A new superannuation report has come under fire after it sensationally claimed many Aussies have been wrongly convinced they won’t have enough savings to live on once they’ve retired – when actually, most will go on to live comfortably or even enjoy a pay rise when they leave work.
The Grattan Institute report, Money In Retirement: More Than Enough, claims that superannuation lobbies’ “fear factor” has left many Aussies unnecessarily worried about their retirement, when most will actually enjoy a higher standard of living when they’ve retired compared to when they were working.
In fact, it claimed retirees are less likely than working-age people to suffer financial stress and more likely to be able to afford annual holidays.
According to the report, most workers today could expect a retirement income of at least 91 per cent of their pre-retirement income – above the 70 per cent benchmark endorsed by the OECD – which the report says is “more than enough to maintain pre-retirement living standards”.
Elsewhere it claims that many low-income Aussies will actually get a pay rise when they retire, through a combination of the Age Pension and their compulsory superannuation savings.
“The financial services industry ‘fear factory’ encourages Australians to worry unnecessarily about whether they’ll have enough money in retirement,” Grattan Institute CEO John Daley said.
The Melbourne-based thinktank also called for superannuation tax breaks and age-based tax breaks to be reduced, the plan to increase the rate of compulsory superannuation contributions to be scrapped, and the age pension assets test to be loosened.
However, the claims in the report have been slammed by Industry Super Australia (ISA), the representative body for all industry super funds in Australia, which described the findings as “deeply flawed”.
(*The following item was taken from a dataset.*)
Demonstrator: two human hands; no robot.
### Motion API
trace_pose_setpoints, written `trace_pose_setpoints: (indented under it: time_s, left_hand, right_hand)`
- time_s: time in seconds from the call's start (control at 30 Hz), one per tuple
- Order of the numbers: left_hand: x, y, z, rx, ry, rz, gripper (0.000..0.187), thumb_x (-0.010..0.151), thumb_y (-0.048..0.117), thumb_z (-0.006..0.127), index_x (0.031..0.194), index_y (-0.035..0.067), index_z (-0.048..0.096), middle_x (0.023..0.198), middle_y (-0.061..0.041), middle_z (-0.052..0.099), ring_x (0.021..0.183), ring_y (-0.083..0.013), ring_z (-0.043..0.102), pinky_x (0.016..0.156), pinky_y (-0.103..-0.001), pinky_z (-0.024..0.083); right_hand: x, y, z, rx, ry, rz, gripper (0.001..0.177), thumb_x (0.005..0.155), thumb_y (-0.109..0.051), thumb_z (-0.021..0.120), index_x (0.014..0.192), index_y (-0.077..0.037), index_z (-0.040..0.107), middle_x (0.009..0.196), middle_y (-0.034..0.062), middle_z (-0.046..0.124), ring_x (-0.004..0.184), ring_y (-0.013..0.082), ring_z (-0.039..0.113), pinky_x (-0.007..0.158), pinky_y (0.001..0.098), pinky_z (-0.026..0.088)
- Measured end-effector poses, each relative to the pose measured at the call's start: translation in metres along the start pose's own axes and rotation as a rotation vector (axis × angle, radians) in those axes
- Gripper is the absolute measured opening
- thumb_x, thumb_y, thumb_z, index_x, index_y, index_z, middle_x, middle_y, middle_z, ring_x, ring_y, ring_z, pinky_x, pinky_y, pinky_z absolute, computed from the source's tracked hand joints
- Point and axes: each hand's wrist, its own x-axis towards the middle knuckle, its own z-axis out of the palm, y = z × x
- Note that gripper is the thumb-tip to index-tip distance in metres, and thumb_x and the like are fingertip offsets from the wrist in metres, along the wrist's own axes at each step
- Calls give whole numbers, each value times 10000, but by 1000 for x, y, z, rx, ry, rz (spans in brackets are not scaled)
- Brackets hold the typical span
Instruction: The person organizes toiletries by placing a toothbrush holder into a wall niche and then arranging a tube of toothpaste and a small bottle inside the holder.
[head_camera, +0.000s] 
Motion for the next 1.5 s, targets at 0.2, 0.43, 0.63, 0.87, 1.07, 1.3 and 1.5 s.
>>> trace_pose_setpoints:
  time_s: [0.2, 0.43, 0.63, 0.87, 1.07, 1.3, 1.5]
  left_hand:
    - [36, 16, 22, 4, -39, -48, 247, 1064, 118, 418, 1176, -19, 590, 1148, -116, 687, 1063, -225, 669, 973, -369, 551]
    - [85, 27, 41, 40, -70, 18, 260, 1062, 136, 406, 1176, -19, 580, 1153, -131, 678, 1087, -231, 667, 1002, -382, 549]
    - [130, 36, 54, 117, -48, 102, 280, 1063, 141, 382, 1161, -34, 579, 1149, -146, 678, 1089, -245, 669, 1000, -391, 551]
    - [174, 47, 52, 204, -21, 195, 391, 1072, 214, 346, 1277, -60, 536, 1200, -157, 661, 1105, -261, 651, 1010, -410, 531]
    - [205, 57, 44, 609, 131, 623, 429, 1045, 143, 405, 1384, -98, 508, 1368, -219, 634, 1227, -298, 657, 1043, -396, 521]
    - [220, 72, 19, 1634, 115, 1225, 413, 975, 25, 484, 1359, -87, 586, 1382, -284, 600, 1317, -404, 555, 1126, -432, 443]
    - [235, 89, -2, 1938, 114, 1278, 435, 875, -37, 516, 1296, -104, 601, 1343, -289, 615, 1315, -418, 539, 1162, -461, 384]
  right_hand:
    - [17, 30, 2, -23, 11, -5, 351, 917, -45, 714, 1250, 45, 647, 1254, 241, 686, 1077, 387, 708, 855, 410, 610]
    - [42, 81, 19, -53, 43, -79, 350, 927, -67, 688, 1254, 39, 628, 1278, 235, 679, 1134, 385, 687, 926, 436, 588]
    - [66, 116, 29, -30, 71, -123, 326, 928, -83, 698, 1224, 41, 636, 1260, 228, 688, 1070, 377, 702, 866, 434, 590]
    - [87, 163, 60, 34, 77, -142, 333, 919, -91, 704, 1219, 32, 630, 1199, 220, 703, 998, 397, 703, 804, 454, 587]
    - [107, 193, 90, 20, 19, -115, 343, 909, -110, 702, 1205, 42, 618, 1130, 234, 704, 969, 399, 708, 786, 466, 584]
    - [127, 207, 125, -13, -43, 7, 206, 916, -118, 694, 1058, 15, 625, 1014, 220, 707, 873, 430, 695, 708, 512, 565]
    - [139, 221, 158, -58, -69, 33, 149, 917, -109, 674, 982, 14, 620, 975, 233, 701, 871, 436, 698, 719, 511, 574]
The body’s Special Retirement Income Adviser Phil Gallagher said the modelling assumptions made by Grattan were “unrealistic”, as they assume that everyone can top up their super with extra voluntary contributions throughout their working life, and everyone will have a “continuous uninterrupted 37 year working life and contributions” – when many people, particularly women who have taken time out to have children, won’t fall into this bracket.
“Across all age groups just 12.2 per cent of employees with super make additional concessional contributions, but Grattan appear to have assumed that everyone does,” Gallagher explained.
“This loads up contributions and inflates retirement balances significantly. The methodology adopted appears to skew up contributions for lower earners in particular, resulting in retirement balance projections that are potentially inflated by as much as 45 per cent.
“There are many other problems including assuming an unbroken career which is not at all representative for women, and setting retirement benchmarks that are not pegged to community living standards. This lowers the benchmark making surpassing it easier to achieve.”
Elsewhere in the original report, Grattan claims the one area the current retirement incomes system is not working is for low-income Aussies who rent, particularly in Sydney and Melbourne.
It claims it’s likely to get worse for this small segment, as current trends show home ownership for over-65s will decline from 76 per today to 57 per cent by 2056.
The report suggested that retirement incomes should be boosted for the poorest Australians only, rather than across the board – as the majority of Aussies will be “comfortable in retirement”.
One way it could do this, Grattan said, would be to increase the maximum rate of Commonwealth Rent Assistance by 40 percent, while also loosening the Age Pension assets test, which it claims could boost retirement incomes for around 20 per cent of retirees today, and more than 70 per cent in future.
The report also suggested scrapping the legislated plan to increase compulsory superannuation contributions from 9.5 per cent to 12 per cent – saving the government around $2 billion a year.
While it slammed most of the report’s findings, ISA agreed with the suggestion to loosen the assets test, claiming it could “ensure super provides extra income over and above the pension as it was designed to do”.
“Getting the SG to 12 percent is vital to deliver a decent standard of living for working people who have little scope to save for their retirement outside super,” Gallagher said.